Requirement: Could you print exactly the lines from the one that contains "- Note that" to the end of the data, both ends included, and nothing else? Skip the pictures.

[Information provided — start]

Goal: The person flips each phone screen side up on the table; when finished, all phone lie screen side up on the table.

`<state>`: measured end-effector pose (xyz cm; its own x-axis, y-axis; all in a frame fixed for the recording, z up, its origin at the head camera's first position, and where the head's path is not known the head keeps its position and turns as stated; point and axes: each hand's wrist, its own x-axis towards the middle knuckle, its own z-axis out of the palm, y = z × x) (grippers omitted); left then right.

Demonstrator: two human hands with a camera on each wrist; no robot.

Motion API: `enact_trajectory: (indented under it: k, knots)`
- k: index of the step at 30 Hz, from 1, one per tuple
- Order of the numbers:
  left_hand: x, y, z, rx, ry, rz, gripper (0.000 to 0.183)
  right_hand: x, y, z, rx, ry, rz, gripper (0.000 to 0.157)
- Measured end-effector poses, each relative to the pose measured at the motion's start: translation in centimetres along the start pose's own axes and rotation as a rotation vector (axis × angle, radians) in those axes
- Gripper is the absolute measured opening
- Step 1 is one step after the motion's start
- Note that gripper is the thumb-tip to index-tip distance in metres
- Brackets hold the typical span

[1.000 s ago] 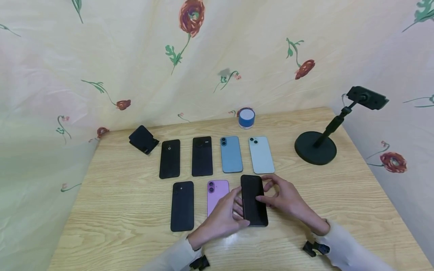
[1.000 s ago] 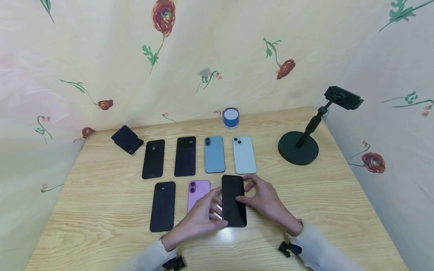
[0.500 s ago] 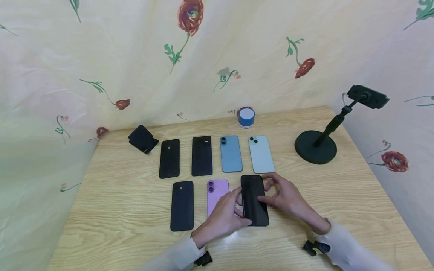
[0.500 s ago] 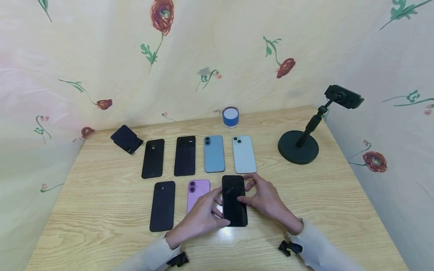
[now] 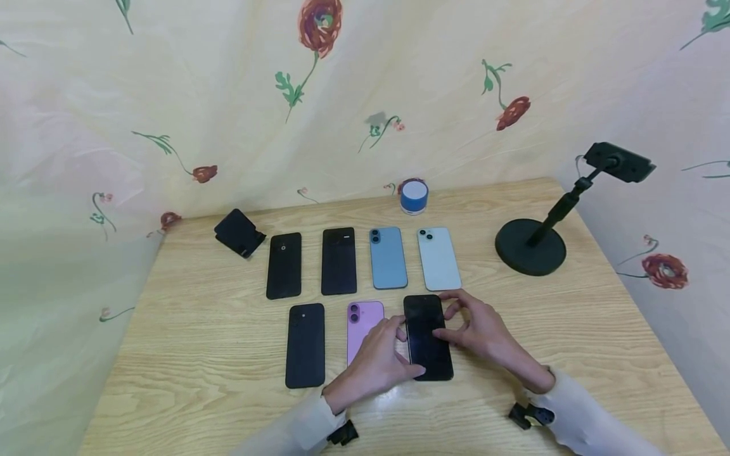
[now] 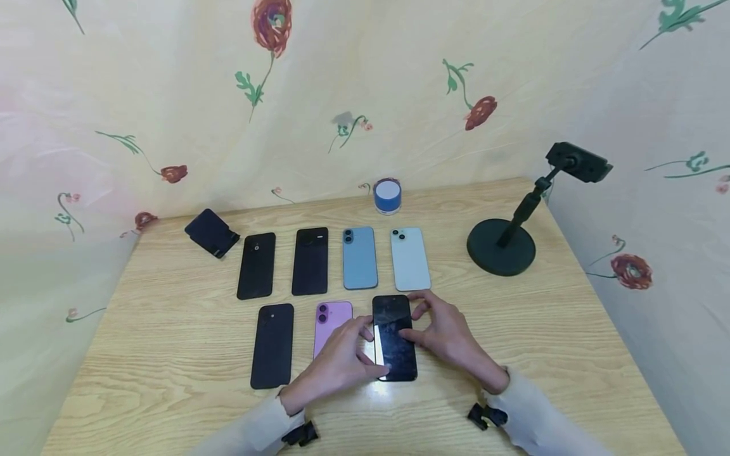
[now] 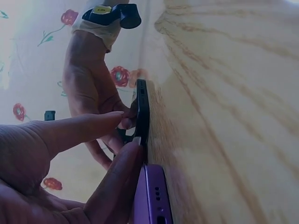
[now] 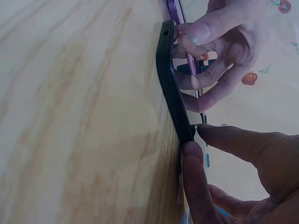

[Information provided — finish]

Answer to this problem:
- Note that gripper is the thumb-tip to index-tip distance in metres
- Brackets hold the typical span

[1.000 s ago] 
[1.000 s ago] 
[0.500 s ago] 
[0.500 s ago] 
[now] 
[now] 
[now] 
[now] 

With this, the exercise is complete.